Not all patients with sickle cell disease receive laxatives after being treated with narcotics, despite recommendations from a collaborative panel of pediatric experts. These are the findings from a Nationwide Children’s Hospital study examining patients from 29 pediatric hospitals, and appearing in Pediatric Blood & Cancer.
Narcotic-related adverse events are the most common adverse drug events in hospitalized children and constipation is a frequent narcotic-associated adverse drug event. In 2008, an expert panel of 14 freestanding children’s hospitals met as part of the Reducing Narcotic-Related Adverse Drug Events in Children improvement collaborative and recommended that laxatives and stool softeners be proactively used when narcotics are prescribed.

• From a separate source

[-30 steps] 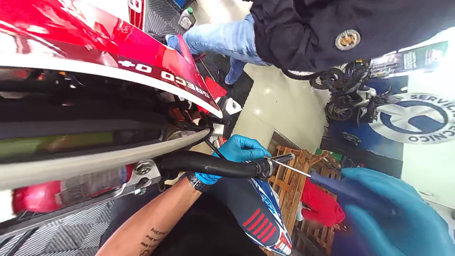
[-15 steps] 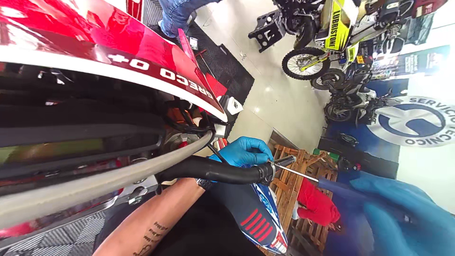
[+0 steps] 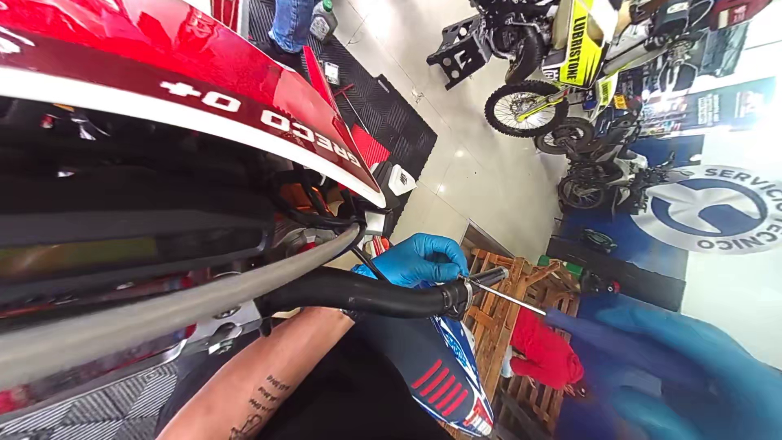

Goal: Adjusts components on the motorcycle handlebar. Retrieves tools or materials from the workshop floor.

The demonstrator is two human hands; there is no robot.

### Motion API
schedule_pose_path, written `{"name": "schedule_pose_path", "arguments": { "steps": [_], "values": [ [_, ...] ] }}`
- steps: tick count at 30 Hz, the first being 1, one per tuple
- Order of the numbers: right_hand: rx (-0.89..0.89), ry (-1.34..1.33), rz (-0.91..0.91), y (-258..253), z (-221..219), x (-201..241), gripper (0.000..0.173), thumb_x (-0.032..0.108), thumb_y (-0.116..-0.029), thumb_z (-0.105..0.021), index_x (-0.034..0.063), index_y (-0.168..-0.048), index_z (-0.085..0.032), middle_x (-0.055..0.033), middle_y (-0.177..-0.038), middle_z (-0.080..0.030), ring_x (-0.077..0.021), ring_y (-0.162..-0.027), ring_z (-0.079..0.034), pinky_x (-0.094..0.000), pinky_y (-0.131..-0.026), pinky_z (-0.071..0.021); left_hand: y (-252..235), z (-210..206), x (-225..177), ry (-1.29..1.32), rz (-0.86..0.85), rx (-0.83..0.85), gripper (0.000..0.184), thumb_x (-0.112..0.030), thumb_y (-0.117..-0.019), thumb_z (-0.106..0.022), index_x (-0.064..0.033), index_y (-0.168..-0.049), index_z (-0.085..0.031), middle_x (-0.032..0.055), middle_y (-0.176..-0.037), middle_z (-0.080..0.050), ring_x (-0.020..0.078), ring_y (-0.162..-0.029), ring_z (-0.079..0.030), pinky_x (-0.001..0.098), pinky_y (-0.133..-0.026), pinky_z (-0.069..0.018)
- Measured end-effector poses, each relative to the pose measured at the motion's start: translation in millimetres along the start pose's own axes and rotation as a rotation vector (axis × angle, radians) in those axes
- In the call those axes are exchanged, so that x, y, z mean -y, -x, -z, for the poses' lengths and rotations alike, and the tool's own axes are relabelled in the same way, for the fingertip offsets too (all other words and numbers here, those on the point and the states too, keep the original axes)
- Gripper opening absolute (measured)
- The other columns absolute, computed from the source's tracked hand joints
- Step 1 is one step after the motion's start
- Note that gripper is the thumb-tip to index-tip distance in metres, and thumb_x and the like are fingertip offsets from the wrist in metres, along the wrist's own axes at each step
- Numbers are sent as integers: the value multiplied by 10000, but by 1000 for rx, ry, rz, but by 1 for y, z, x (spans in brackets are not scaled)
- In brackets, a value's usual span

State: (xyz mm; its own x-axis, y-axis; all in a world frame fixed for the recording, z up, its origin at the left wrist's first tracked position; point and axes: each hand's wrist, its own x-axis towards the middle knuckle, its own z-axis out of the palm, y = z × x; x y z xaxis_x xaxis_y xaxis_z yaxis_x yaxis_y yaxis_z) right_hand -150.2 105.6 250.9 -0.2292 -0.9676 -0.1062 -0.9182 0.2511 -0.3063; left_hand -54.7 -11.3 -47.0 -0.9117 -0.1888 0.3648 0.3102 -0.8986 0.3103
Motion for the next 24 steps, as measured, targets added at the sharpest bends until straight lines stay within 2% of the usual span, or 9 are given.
{"name": "schedule_pose_path", "arguments": {
  "steps": [2, 6, 10, 12, 16, 18, 20, 22, 24],
  "values": [
    [-34, 70, -34, 1, 0, -3, 379, 417, -1028, -600, 98, -1231, -620, -52, -1031, -717, -86, -912, -693, -255, -789, -583, -1, -1, 0, -4, 5, -4, 132, -29, -973, -589, -104, -986, -697, -62, -975, -680, 14, -909, -633, 190, -799, -527],
    [-1, -115, 59, -8, 2, -6, 108, 148, -969, -678, 170, -1067, -640, 32, -1168, -690, -99, -1139, -655, -276, -976, -556, -2, -1, -3, -38, 11, -20, 125, -41, -975, -588, -104, -981, -696, -71, -959, -680, 5, -896, -633, 184, -790, -526],
    [15, 17, -43, -4, 5, -8, 402, 440, -995, -645, 157, -1279, -618, 0, -1127, -720, -80, -1013, -693, -271, -858, -590, -3, 1, -1, -14, 12, 0, 115, -43, -983, -591, -99, -994, -691, -64, -953, -680, 7, -872, -631, 179, -766, -524],
    [-35, 92, -41, -1, 3, -10, 330, 373, -1045, -587, 99, -1225, -633, -23, -1048, -725, -50, -935, -691, -225, -810, -579, -3, 1, -1, -1, 13, -1, 121, -38, -982, -587, -98, -994, -692, -60, -953, -683, 9, -868, -634, 181, -764, -526],
    [13, -130, 93, -6, 2, -6, 105, 108, -949, -680, 140, -1047, -656, 4, -1186, -682, -127, -1158, -648, -301, -995, -556, -4, 1, -1, 1, 3, 8, 138, -28, -982, -575, -105, -991, -689, -61, -958, -679, 12, -878, -632, 185, -774, -524],
    [53, -114, 64, -6, 4, -8, 278, 243, -947, -709, 191, -1214, -648, 29, -1255, -668, -124, -1191, -634, -308, -1010, -549, -4, 2, 0, 0, 2, 13, 138, -22, -982, -577, -102, -998, -688, -60, -962, -682, 13, -883, -636, 187, -784, -528],
    [12, 21, -26, -4, 4, -7, 417, 444, -1014, -611, 162, -1320, -594, -6, -1116, -717, -83, -997, -694, -273, -846, -591, -5, 2, 1, 5, -3, 14, 138, -20, -979, -580, -98, -999, -692, -57, -968, -688, 16, -890, -641, 190, -792, -533],
    [-28, 44, -29, -3, 2, -11, 333, 382, -1053, -565, 153, -1291, -610, 6, -1052, -719, -46, -905, -694, -228, -769, -590, -5, 3, 2, 6, -6, 17, 141, -19, -977, -575, -96, -1000, -691, -54, -968, -688, 19, -889, -640, 193, -788, -532],
    [3, -26, 39, -6, 4, -15, 215, 252, -1015, -612, 223, -1227, -629, 89, -1159, -683, -27, -1081, -649, -211, -915, -553, -6, 4, 2, -1, -17, 20, 144, -22, -976, -573, -102, -1002, -690, -62, -976, -683, 17, -913, -637, 195, -808, -528]
  ]
}}
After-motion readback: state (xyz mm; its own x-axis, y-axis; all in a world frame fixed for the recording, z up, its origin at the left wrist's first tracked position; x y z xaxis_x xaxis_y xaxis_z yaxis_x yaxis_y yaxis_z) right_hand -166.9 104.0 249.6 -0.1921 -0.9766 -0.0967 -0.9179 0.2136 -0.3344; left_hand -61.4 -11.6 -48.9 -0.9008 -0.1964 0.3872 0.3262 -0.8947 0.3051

Sickle cell disease patients are commonly prescribed narcotics to help manage vaso-occlusive pain crises, painful events that occur when blood flow is blocked to an area because the sickled cells have become stuck in small blood vessels. There are few studies discussing the impact of constipation on sickle cell disease and no studies have addressed the use of laxatives in these hospitalized patients.

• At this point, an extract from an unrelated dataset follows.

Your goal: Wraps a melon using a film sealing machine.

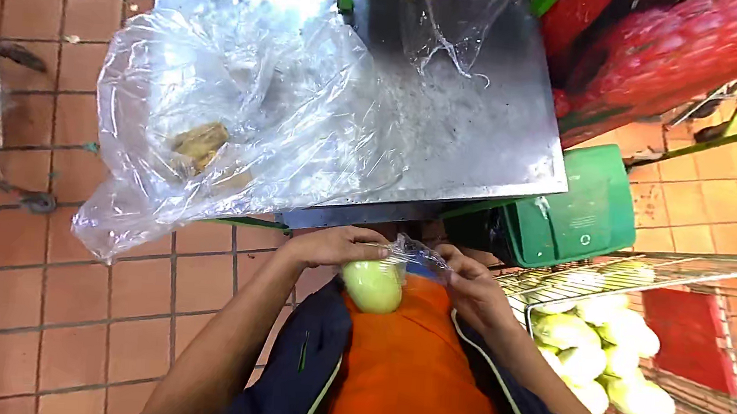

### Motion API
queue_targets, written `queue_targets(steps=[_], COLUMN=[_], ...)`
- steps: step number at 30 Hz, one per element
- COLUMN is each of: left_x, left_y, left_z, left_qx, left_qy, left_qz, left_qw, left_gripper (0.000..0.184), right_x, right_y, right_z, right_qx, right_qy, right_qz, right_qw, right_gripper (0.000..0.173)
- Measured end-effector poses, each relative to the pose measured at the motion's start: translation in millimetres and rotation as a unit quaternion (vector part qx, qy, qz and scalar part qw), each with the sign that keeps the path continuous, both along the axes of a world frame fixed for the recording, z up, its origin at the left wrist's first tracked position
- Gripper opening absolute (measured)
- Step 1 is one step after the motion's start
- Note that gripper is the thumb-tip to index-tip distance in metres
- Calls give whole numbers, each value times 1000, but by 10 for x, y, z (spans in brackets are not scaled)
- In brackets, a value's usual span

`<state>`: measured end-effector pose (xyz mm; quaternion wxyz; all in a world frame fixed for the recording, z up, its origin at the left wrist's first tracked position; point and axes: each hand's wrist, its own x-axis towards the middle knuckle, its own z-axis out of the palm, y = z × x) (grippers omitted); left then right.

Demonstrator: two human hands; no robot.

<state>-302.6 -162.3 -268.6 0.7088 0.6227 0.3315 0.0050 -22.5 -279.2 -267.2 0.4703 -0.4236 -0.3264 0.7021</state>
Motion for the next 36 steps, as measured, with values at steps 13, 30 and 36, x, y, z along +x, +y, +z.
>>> queue_targets(steps=[13,30,36], left_x=[862,773,680], left_y=[-171,-570,-631], left_z=[359,470,406], left_qx=[55,112,-32], left_qy=[35,61,-137], left_qz=[5,237,546], left_qw=[998,963,826], left_gripper=[34,75,109], right_x=[656,-45,212], right_y=[254,686,1142], right_z=[261,-316,236], right_qx=[-48,-237,-45], right_qy=[-306,-3,75], right_qz=[33,291,242], right_qw=[950,927,966], right_gripper=[29,30,56])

“Besides causing discomfort to the patient, the development of constipation can negatively affect other aspects of inpatient care in patients with sickle cell disease,” said Sarah O’Brien, MD, MSc, the study’s lead author and principal investigator in the Center for Innovation in Pediatric Practice in The Research Institute at Nationwide Children’s Hospital. “The abdomen is a well-known site of sickle cell pain. Abdominal pain due to constipation may be misinterpreted as a worsening vaso-occlusive crisis with subsequent higher doses of narcotics and therefore worsening constipation.”
Dr. O’Brien, a hematologist in Hematology/Oncology and Blood & Marrow Transplantation at Nationwide Children’s, and her colleagues used the Pediatric Health Information System, a multi-institutional, geographically diverse database to collect information on pediatric inpatients with sickle cell disease who received a narcotic medication during a 12-month period. They then investigated which of these patients received medications used to prevent and treat constipation during their hospitalization.
The study showed that one-third of sickle cell disease patients receiving narcotics were not prescribed concomitant laxatives or stool softeners as recommended by the Child Health Corporation of America quality improvement collaborative.
“We also discovered unexpected variability in the use of constipation medication,” said Dr. O’Brien, also an assistant professor of Pediatrics at The Ohio State University College of Medicine. “While one would expect a diagnosis of constipation and increased length of stay to impact the use of laxatives, we also discovered that unrelated variables such as patient age, type of admission and hospital sickle cell disease patient volumes were associated with constipation medication use.”
Older children were more likely to receive laxatives. Dr. O’Brien says that perhaps this is because they are better able to articulate symptoms of constipation. Patients with medical admissions were four times more likely to receive laxatives than patients with primarily surgical admission.
“Our findings demonstrate that increased attention needs to be paid to constipation prophylaxis in sickle cell patients, particularly in younger children and surgical admissions,” said Dr. O’Brien.